▶ **Work instructions**: In the records below, find each line holding the word "document" and copy it.

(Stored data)

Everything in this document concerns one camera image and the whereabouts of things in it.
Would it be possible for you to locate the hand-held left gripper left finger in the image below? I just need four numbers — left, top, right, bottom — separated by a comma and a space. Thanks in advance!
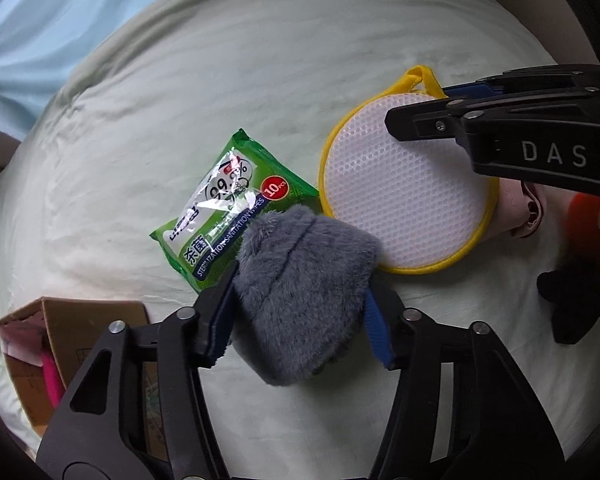
35, 259, 239, 480

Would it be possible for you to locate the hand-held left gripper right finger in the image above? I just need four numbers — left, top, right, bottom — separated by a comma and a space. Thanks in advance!
363, 274, 567, 480

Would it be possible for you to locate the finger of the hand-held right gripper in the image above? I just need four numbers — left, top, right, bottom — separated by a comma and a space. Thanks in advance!
384, 86, 600, 143
442, 63, 600, 102

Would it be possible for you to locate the round white yellow-rimmed sponge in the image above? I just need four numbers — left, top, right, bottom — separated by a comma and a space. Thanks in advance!
318, 65, 501, 275

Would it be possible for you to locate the grey fuzzy cloth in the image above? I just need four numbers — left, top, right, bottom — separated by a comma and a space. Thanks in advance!
228, 206, 384, 387

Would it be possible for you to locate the green wet wipes packet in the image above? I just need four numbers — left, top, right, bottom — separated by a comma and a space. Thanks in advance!
149, 128, 321, 294

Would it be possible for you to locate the brown cardboard box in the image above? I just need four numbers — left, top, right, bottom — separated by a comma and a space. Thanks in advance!
0, 297, 173, 466

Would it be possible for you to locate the pink item in box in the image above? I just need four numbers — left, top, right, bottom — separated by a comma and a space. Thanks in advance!
2, 320, 65, 410

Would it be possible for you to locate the pale green bed sheet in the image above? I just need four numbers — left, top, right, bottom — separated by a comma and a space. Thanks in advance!
0, 0, 600, 480

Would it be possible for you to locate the light blue blanket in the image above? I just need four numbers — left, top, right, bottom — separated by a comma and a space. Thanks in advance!
0, 0, 231, 142

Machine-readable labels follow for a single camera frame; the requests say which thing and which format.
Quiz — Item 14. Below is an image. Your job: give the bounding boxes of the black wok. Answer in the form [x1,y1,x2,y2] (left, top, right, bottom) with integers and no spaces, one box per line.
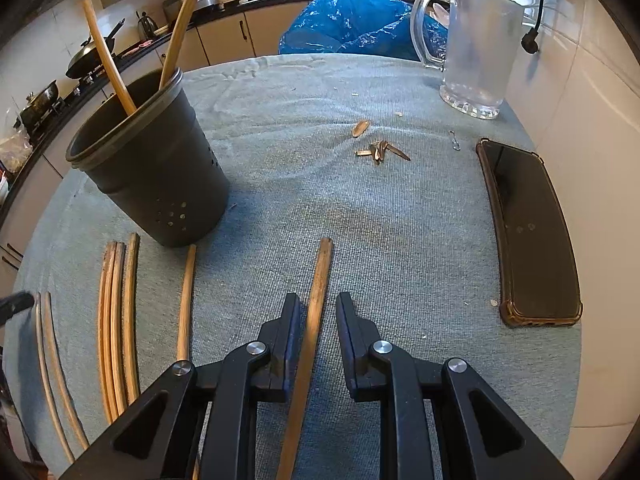
[65,19,126,80]

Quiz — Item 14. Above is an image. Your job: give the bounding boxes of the dark grey chopstick holder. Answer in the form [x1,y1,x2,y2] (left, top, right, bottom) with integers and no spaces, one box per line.
[66,67,231,248]

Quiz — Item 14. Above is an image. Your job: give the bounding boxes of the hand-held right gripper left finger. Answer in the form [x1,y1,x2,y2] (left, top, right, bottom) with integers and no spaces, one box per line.
[60,291,303,480]

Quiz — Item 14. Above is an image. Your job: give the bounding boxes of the clear plastic bag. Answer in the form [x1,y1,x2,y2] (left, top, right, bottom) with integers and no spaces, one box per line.
[0,127,33,173]

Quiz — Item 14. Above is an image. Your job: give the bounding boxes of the metal cooking pot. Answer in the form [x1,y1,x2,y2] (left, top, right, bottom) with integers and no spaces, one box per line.
[17,80,61,128]

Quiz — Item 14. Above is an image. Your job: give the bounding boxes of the grey-blue tablecloth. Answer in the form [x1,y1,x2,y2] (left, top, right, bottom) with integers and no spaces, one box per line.
[2,54,583,480]

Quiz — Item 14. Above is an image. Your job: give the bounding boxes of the sunflower seed shells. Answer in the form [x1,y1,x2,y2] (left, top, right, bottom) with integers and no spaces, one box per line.
[352,119,412,164]

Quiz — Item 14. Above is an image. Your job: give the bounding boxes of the black cable with plug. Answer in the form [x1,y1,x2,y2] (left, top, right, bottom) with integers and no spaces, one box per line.
[521,0,548,56]

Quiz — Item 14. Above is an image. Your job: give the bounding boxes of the metal kettle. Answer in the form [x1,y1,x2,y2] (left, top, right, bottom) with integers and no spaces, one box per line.
[136,11,160,41]

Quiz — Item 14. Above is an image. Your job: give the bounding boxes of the clear glass pitcher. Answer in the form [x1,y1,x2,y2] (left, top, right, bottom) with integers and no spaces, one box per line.
[410,0,526,121]

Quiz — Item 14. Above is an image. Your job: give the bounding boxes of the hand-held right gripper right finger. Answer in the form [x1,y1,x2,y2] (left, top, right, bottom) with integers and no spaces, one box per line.
[335,291,576,480]

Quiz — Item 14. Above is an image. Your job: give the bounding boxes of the black kitchen countertop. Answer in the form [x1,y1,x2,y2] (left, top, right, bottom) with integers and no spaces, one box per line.
[0,0,321,221]

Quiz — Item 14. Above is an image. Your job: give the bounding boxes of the black smartphone in case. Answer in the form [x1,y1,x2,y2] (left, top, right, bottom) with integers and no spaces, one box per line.
[475,137,583,330]

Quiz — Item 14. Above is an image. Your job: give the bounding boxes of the blue plastic bag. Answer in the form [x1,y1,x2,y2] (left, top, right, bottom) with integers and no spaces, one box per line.
[278,0,451,61]

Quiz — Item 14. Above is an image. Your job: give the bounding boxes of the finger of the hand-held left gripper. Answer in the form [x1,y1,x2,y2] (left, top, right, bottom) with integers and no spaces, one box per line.
[0,291,35,325]

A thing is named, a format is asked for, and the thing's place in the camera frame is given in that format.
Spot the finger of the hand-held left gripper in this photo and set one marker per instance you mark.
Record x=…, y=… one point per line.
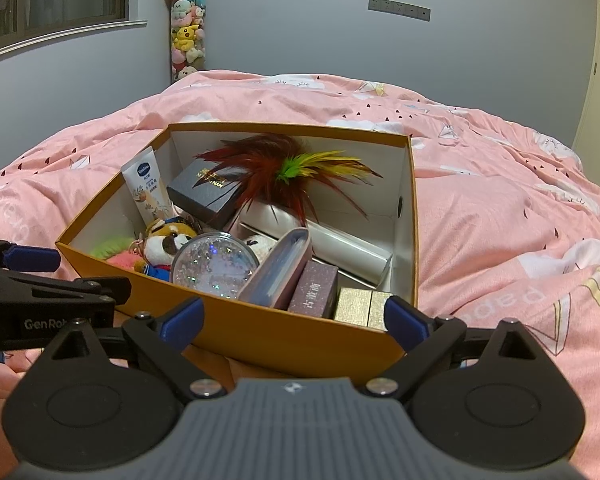
x=30, y=258
x=80, y=290

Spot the green and pink fluffy toy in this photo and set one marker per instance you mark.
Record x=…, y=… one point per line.
x=110, y=249

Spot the purple small box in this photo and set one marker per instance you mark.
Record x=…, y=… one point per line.
x=312, y=290

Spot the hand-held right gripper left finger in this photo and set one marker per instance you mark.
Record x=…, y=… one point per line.
x=185, y=317

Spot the orange cardboard box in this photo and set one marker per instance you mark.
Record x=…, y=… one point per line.
x=280, y=340

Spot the dark gift box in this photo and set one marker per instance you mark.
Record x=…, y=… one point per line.
x=205, y=195

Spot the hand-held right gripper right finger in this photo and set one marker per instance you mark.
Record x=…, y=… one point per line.
x=402, y=322

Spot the pink printed blanket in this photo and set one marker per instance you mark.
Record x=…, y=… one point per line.
x=480, y=185

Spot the red and green feather toy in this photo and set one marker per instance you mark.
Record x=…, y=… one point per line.
x=270, y=165

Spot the gold small box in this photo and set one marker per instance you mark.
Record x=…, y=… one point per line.
x=355, y=305

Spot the clear tube of plush toys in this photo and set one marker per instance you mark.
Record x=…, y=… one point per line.
x=187, y=35

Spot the round glitter case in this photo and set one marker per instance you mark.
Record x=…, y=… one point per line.
x=212, y=265

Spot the white cylinder case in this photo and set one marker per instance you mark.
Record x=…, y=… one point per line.
x=350, y=251

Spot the white hand cream tube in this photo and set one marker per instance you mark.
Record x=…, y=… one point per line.
x=147, y=185

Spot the grey wall socket strip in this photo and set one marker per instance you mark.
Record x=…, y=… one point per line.
x=399, y=9

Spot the lilac glasses case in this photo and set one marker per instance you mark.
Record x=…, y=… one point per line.
x=280, y=270

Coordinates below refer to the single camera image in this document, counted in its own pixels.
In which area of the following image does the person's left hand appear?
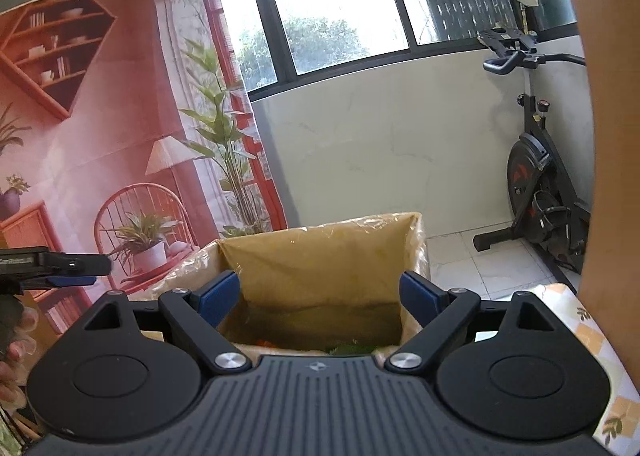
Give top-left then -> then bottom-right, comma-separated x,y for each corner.
0,306 -> 41,409

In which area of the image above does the black exercise bike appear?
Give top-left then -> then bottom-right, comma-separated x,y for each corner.
472,28 -> 593,274

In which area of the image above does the plastic-lined cardboard box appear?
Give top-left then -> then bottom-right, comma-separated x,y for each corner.
150,212 -> 431,362

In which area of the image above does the checkered floral tablecloth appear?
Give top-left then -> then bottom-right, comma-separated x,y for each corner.
537,283 -> 640,448

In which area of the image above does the green snack packet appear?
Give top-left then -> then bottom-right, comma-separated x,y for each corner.
325,343 -> 377,357

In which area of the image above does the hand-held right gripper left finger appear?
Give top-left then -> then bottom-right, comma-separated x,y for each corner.
75,270 -> 253,378

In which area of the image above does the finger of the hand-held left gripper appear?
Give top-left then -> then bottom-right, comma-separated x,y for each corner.
45,252 -> 112,277
22,276 -> 97,291

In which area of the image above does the printed room backdrop cloth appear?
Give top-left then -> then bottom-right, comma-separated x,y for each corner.
0,0 -> 289,337

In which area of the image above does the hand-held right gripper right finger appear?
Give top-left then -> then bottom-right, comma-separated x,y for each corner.
384,270 -> 568,379

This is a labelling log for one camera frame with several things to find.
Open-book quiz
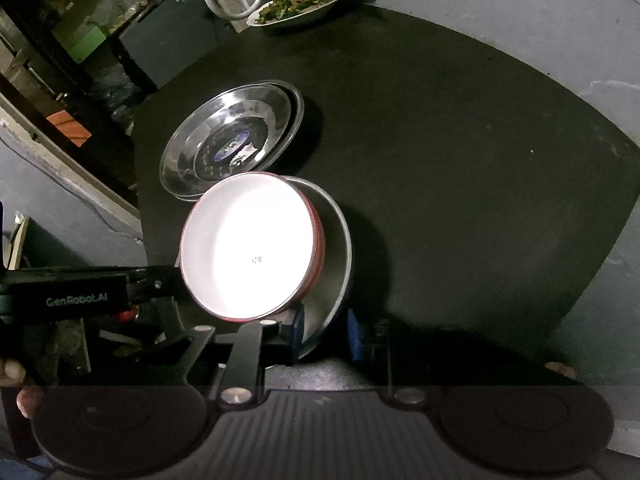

▶ **Solution to this exercise**:
Everything in this document concerns one camera image and the whereabouts of things in it.
Coordinates below refer to the single camera image in this document, counted in its own pixels.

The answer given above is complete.